同じクラスの黒崎君はクラスの中心的存在。髪色のせいで不良と喧嘩することがあるけど強くて、霊感がかなり強いことで有名だ。
「(今日も喧嘩してきたのかな。)」
顔にできた傷を見て、すぐに本へと視線を戻す。私は積極的に話しかけるタイプではないので、クラスメイトが話しかけてくる以外は1人でいる。そんな私は明日黒崎君と日直をすることになった。
「おはよう。早いな。」
日直は誰よりも早く学校に来なければならないという謎ルールの下、職員室に日誌をとりに向かっていると、既に日誌を持って教室に向かう黒崎君と遭遇。

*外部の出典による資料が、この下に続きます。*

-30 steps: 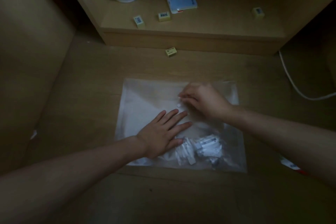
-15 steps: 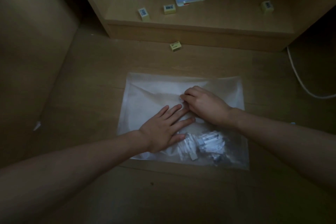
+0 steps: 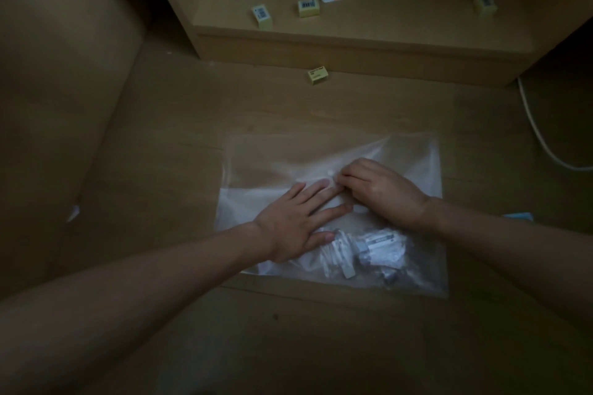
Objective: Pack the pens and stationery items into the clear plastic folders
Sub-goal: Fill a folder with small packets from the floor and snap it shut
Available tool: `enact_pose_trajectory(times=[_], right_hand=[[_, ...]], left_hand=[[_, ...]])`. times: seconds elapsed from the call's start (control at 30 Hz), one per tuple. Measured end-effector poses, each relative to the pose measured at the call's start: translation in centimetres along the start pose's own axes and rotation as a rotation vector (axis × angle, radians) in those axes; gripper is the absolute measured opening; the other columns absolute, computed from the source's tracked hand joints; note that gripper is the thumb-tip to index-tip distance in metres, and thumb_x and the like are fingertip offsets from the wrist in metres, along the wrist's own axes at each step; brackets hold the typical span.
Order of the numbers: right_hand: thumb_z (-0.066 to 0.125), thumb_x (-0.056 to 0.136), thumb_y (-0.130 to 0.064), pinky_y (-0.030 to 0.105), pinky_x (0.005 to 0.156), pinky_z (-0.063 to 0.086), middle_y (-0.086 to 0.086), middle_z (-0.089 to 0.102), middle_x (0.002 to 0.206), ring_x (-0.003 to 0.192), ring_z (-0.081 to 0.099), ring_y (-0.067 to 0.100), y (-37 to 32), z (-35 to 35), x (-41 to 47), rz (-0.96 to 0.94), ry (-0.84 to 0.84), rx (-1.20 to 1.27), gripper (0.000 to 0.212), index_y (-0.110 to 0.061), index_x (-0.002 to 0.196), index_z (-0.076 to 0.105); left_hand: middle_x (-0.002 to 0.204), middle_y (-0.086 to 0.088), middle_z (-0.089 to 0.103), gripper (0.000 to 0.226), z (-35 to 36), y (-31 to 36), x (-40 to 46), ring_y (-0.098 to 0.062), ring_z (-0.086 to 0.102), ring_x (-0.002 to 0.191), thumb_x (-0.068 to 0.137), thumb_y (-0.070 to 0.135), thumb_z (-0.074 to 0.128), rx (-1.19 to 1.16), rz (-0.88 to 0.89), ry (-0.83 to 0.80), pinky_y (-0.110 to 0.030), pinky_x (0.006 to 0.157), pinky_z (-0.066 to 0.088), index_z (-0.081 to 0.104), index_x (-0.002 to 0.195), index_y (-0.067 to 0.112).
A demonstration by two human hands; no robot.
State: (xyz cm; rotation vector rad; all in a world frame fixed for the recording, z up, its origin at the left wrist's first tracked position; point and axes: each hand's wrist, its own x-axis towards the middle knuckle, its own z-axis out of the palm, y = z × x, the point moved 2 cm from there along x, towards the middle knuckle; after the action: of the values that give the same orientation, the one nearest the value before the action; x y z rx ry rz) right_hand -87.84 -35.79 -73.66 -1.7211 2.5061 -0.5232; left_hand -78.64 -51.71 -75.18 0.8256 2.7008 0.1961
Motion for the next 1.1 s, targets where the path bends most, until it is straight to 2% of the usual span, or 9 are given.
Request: enact_pose_trajectory(times=[0.07, 0.17, 0.27, 0.37, 0.57, 0.73, 0.83, 0.93, 1.1], right_hand=[[0.048, 0.086, -0.012, 0.036, 0.08, 0.05, 0.018, 0.064, 0.095, 0.089, 0.058, 0.029, -0.3, 0.1, -0.5, 0.024, 0.031, 0.011, 0.031, 0.006, 0.103, 0.065], [0.044, 0.088, -0.013, 0.029, 0.09, 0.04, 0.019, 0.063, 0.103, 0.099, 0.047, 0.023, -0.5, 0.4, -0.6, 0.061, 0.042, -0.001, 0.038, 0.009, 0.115, 0.061], [0.042, 0.086, -0.014, 0.031, 0.088, 0.046, 0.019, 0.063, 0.105, 0.1, 0.051, 0.025, -0.6, 0.3, -0.6, 0.044, 0.024, -0.036, 0.042, 0.008, 0.118, 0.06], [0.043, 0.085, -0.015, 0.033, 0.084, 0.052, 0.018, 0.063, 0.105, 0.097, 0.059, 0.029, -0.6, 0.4, -0.4, 0.037, 0.01, -0.046, 0.043, 0.006, 0.118, 0.059], [0.064, 0.082, 0.0, 0.03, 0.09, 0.041, 0.018, 0.057, 0.113, 0.102, 0.053, 0.03, 0.2, 1.1, -0.3, 0.177, -0.005, 0.014, 0.05, 0.003, 0.13, 0.049], [0.045, 0.091, -0.02, 0.034, 0.085, 0.042, 0.015, 0.06, 0.106, 0.095, 0.057, 0.031, 0.4, 0.7, 0.7, 0.135, 0.039, -0.127, 0.036, 0.0, 0.116, 0.061], [0.045, 0.088, -0.018, 0.034, 0.088, 0.038, 0.016, 0.065, 0.104, 0.093, 0.062, 0.033, 0.9, 0.7, 0.7, 0.032, 0.018, -0.159, 0.036, 0.002, 0.109, 0.065], [0.047, 0.086, -0.017, 0.034, 0.08, 0.048, 0.015, 0.068, 0.095, 0.083, 0.065, 0.031, 1.0, 0.4, 0.8, 0.0, 0.027, -0.115, 0.033, 0.002, 0.103, 0.068], [0.049, 0.085, -0.012, 0.034, 0.072, 0.043, 0.014, 0.063, 0.082, 0.07, 0.061, 0.031, 0.6, 0.2, 1.1, -0.004, 0.079, -0.111, 0.027, 0.003, 0.097, 0.068]], left_hand=[[0.159, -0.01, 0.008, 0.065, 0.0, -0.1, 0.0, -0.028, 0.009, 0.147, 0.093, 0.054, 0.006, 0.0, -0.013, -0.001, -0.043, 0.116, 0.009, 0.016, 0.151, 0.026], [0.152, -0.016, 0.032, 0.059, -0.1, 0.0, 0.0, -0.033, 0.034, 0.138, 0.096, 0.048, 0.02, 0.056, 0.011, 0.072, -0.048, 0.109, 0.029, 0.037, 0.145, 0.02], [0.146, -0.017, 0.042, 0.056, 0.1, -0.1, -0.1, -0.035, 0.044, 0.131, 0.096, 0.046, 0.026, 0.075, 0.017, 0.106, -0.05, 0.102, 0.038, 0.046, 0.14, 0.018], [0.146, -0.017, 0.042, 0.057, 0.0, -0.1, -0.1, -0.035, 0.044, 0.132, 0.096, 0.047, 0.026, 0.068, 0.028, 0.122, -0.05, 0.102, 0.039, 0.045, 0.141, 0.018], [0.146, -0.014, 0.042, 0.057, 0.2, -0.2, -0.1, -0.034, 0.045, 0.131, 0.096, 0.047, 0.026, 0.077, 0.016, 0.114, -0.049, 0.102, 0.039, 0.045, 0.141, 0.019], [0.153, -0.013, 0.03, 0.06, 0.2, -0.2, 0.0, -0.034, 0.032, 0.139, 0.096, 0.05, 0.02, 0.027, 0.018, 0.076, -0.047, 0.11, 0.027, 0.035, 0.146, 0.021], [0.151, -0.014, 0.035, 0.059, -0.1, -0.1, 0.0, -0.034, 0.036, 0.137, 0.096, 0.049, 0.021, 0.035, 0.011, 0.068, -0.048, 0.108, 0.032, 0.039, 0.145, 0.021], [0.158, -0.011, 0.017, 0.063, 0.1, -0.2, 0.0, -0.031, 0.017, 0.145, 0.094, 0.052, 0.011, 0.004, 0.009, 0.022, -0.044, 0.115, 0.014, 0.022, 0.15, 0.024], [0.157, -0.012, 0.018, 0.063, 0.2, -0.2, 0.0, -0.032, 0.018, 0.145, 0.095, 0.052, 0.013, 0.005, 0.01, 0.006, -0.046, 0.115, 0.015, 0.026, 0.149, 0.023]])
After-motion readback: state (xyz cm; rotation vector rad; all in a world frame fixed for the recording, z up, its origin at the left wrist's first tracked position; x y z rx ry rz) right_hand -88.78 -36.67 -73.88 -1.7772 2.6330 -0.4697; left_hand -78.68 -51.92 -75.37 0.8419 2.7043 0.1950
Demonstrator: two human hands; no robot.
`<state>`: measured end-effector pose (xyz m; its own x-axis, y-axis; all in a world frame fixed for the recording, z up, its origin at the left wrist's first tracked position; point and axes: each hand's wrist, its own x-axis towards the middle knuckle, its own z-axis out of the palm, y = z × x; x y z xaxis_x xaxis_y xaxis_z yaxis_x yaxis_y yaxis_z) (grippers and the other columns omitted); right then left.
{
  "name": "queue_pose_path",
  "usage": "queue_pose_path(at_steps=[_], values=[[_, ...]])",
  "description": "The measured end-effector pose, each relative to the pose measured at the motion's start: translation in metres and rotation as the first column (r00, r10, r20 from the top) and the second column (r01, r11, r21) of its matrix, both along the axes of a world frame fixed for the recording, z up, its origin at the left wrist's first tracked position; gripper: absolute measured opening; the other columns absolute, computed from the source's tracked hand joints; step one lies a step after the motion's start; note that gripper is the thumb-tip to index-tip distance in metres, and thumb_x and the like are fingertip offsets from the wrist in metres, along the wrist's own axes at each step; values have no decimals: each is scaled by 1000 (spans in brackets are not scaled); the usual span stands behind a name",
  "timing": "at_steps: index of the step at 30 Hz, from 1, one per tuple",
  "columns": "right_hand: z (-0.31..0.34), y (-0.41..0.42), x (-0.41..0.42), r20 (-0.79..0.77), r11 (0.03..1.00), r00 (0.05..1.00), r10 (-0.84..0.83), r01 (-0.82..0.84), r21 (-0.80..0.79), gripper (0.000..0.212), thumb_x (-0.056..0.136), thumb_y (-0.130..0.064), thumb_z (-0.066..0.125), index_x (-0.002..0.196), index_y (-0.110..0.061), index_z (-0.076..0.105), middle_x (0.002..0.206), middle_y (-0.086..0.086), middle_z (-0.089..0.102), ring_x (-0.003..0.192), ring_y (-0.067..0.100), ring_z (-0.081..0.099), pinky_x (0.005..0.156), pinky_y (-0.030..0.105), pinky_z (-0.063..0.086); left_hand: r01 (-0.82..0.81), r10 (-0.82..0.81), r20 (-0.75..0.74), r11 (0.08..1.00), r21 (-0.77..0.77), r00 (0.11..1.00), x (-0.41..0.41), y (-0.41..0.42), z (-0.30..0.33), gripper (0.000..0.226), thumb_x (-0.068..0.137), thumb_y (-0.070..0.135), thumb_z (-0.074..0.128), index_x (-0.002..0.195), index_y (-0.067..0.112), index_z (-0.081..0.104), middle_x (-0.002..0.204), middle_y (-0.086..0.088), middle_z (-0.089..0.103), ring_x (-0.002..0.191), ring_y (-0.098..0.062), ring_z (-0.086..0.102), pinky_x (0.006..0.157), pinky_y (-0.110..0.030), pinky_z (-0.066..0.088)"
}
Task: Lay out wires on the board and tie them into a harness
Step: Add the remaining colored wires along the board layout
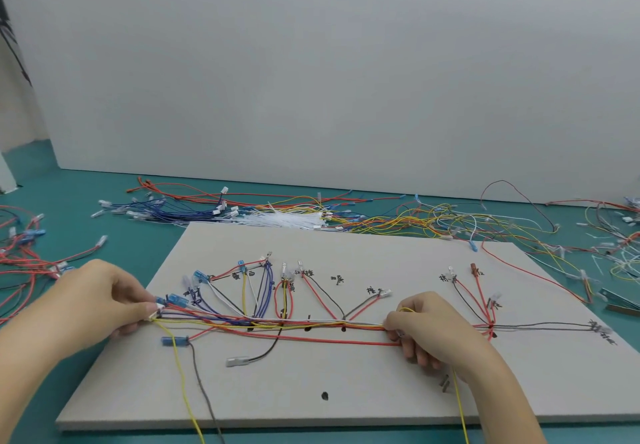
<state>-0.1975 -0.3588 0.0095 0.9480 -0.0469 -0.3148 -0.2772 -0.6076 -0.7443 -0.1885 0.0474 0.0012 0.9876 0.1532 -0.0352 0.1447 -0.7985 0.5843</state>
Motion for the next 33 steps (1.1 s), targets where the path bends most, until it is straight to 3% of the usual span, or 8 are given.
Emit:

「黒崎君こそ早いね。日誌貰ってきてくれてありがとう。」
黒崎君の一歩後ろを歩いて教室へ。
「今日やること多いよね??」
「そうだな。プリント配布に体育の用具の出し入れ、曜日が悪かったな。」
「ほんとだね。」
誰も来てない教室に入る。お互いの席は離れている。
「前の奴らが書いた日誌、一緒に見ねえか??」
「え!?あ、良いよ。」
驚く私に優しく笑って、黒崎君は私の横の席の椅子を持ってきて、私の机に日誌を開く。
「ケイゴのヤツろくなこと書いてねえーな。」
日誌よりも日誌を見る黒崎君から目が離せない。
「(綺麗な髪。綺麗な横顔。)」
「??」
おはよー。
視線に気づいた黒崎君と同時に1人教室に入ってきた。
「おはよー。お前も良かったら見るか??」
たまたまその子が私の席の横の子だったから、黒崎君は私の前の席の椅子に座った。
浅野君、ほんとにろくなこと書いてないよね。
「そうだよな。」
そのうちにちづるちゃん、たつきちゃん。織姫ちゃんたちも集まって他愛ない話で盛り上がり。
日直、号令~。
出席番号が先の私が号令をかけHRが始まる。
今日はほんとに忙しかった。最後の体育の後片付けで。
「今日に限ってハードルなんだよな。」
「往復が大変。」
「無理すんなよ。」
「うん。これくらい平気。」
とハードルを2つ抱え用具室へ。
「貸してみ。」
黒崎君は私から1つ取り、左右に2個抱えて歩き出す。
「黒崎君って運動神経良いよね。なにかやってた??」
「中学まで空手を。」
「そうだったんだ。」
「鬼塚は何を??」
「私は、バレーボールを7年間。」
名前を呼んでくれたのがとても嬉しい。
「どおりで球技大会のバレーが上手かったわけだ。」
「見てたの??」
「俺の出番があるまで少しな。」
「負けちゃったんだけどね。」
「鬼塚のおかげでコールド負けせずにすんだってちづるが言ってたぞ。」
「そう言ってもらえて嬉しいな。」
片付け終わって用具室の鍵を締めた。
「鍵返してくるから、先着替えてきな。」
「いいの??ありがとう。」
帰りのHR後。
「鬼塚が書いた日誌、面白くて好きだな。」
その言葉に動揺してシャーペンの芯を折ってしまう。
「悪い意味じゃなくて。文章力と表現力があってすごいなと思って。」
黒崎君は思わせ振りなことを言わない人だ。
「そんな風に見られてたなんて、照れるな。」
「なんかその。いつも1人で過ごしてるから、どんな子なのかなって…。」
だんだん小さくなる声と赤らむ顔。
「根暗なアニメオタクよ。」
日誌を書き終えたので荷物をまとめる。
「私が先生に渡して帰るわね。」
「いいのか??」
「うん。ケイゴ君たち外で待ってるみたい。」
窓からケイゴ君が手を振ってるのが見えた。
「じゃあよろしくな。」
「うん。」
彼を見送ったあと、たくさん喋った嬉しさで火照る顔を冷ましながら職員室に向かった。